Write the data out again, matching every line exactly.
-------------------------
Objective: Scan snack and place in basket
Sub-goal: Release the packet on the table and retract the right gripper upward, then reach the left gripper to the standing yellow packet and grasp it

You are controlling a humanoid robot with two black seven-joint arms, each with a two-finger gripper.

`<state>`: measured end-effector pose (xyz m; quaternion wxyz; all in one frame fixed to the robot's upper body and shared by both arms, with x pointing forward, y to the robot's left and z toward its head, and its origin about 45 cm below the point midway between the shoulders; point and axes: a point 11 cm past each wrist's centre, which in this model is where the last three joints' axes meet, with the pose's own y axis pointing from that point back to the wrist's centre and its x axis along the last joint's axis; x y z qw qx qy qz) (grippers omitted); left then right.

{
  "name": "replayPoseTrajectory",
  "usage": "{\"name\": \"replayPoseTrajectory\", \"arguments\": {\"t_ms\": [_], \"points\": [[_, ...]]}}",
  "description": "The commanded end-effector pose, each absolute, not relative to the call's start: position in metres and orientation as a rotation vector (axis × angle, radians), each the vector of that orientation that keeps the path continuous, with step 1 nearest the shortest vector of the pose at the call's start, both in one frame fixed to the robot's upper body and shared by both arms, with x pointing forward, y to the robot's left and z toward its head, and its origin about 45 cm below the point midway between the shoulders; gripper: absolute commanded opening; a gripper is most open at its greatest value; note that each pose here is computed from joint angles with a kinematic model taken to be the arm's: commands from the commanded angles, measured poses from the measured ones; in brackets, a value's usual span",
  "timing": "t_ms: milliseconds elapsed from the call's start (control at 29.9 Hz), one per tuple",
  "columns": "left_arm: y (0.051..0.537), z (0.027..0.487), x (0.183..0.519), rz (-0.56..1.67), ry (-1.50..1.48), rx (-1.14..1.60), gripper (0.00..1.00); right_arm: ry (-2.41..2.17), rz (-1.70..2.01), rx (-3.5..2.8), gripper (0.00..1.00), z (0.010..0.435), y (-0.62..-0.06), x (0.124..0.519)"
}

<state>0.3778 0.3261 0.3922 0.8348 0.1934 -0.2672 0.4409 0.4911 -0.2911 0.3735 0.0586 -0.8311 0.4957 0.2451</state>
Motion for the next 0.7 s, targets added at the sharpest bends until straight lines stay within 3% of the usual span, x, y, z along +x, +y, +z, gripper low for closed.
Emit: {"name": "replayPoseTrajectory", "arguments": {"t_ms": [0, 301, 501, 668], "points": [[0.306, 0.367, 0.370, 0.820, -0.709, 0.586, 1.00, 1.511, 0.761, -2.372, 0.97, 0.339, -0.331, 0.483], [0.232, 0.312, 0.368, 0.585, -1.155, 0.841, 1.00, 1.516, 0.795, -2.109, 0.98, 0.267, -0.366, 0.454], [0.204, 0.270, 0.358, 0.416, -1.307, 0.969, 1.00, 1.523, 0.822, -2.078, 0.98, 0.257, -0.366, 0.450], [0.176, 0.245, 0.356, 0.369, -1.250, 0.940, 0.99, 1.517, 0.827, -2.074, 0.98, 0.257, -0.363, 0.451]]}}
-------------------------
(Your solution)
Objective: Scan snack and place in basket
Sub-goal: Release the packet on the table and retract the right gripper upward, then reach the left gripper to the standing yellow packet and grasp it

You are controlling a humanoid robot with two black seven-joint arms, each with a two-finger gripper.

`<state>`: measured end-effector pose (xyz m; quaternion wxyz; all in one frame fixed to the robot's upper body and shared by both arms, with x pointing forward, y to the robot's left and z toward its head, and its origin about 45 cm below the point midway between the shoulders; point and axes: a point 11 cm past each wrist's centre, which in this model is where the last three joints' axes meet, with the pose's own y axis pointing from that point back to the wrist's centre and its x axis along the last joint's axis; x y z qw qx qy qz) (grippers omitted); left then right.

{
  "name": "replayPoseTrajectory",
  "usage": "{\"name\": \"replayPoseTrajectory\", \"arguments\": {\"t_ms\": [_], \"points\": [[_, ...]]}}",
  "description": "The commanded end-effector pose, each absolute, not relative to the call's start: position in metres and orientation as a rotation vector (axis × angle, radians), each the vector of that orientation that keeps the path continuous, with step 1 nearest the shortest vector of the pose at the call's start, both in one frame fixed to the robot's upper body and shared by both arms, with x pointing forward, y to the robot's left and z toward its head, and its origin about 45 cm below the point midway between the shoulders; gripper: absolute commanded opening; a gripper is most open at its greatest value; note that each pose here is computed from joint angles with a kinematic model taken to be the arm's: commands from the commanded angles, measured poses from the measured ones; in brackets, a value's usual span",
  "timing": "t_ms: milliseconds elapsed from the call's start (control at 29.9 Hz), one per tuple",
  "columns": "left_arm: y (0.051..0.537), z (0.027..0.487), x (0.183..0.519), rz (-0.56..1.67), ry (-1.50..1.48), rx (-1.14..1.60), gripper (0.00..1.00); right_arm: ry (-2.41..2.17), rz (-1.70..2.01), rx (-3.5..2.8), gripper (0.00..1.00), z (0.010..0.435), y (-0.62..-0.06), x (0.124..0.519)"
}

<state>0.3778 0.3261 0.3922 0.8348 0.1934 -0.2672 0.4409 0.4911 -0.2911 0.3735 0.0586 -0.8311 0.4957 0.2451</state>
Motion for the next 0.7 s, targets added at the sharpest bends until straight lines stay within 3% of the usual span, x, y, z along +x, +y, +z, gripper low for closed.
Emit: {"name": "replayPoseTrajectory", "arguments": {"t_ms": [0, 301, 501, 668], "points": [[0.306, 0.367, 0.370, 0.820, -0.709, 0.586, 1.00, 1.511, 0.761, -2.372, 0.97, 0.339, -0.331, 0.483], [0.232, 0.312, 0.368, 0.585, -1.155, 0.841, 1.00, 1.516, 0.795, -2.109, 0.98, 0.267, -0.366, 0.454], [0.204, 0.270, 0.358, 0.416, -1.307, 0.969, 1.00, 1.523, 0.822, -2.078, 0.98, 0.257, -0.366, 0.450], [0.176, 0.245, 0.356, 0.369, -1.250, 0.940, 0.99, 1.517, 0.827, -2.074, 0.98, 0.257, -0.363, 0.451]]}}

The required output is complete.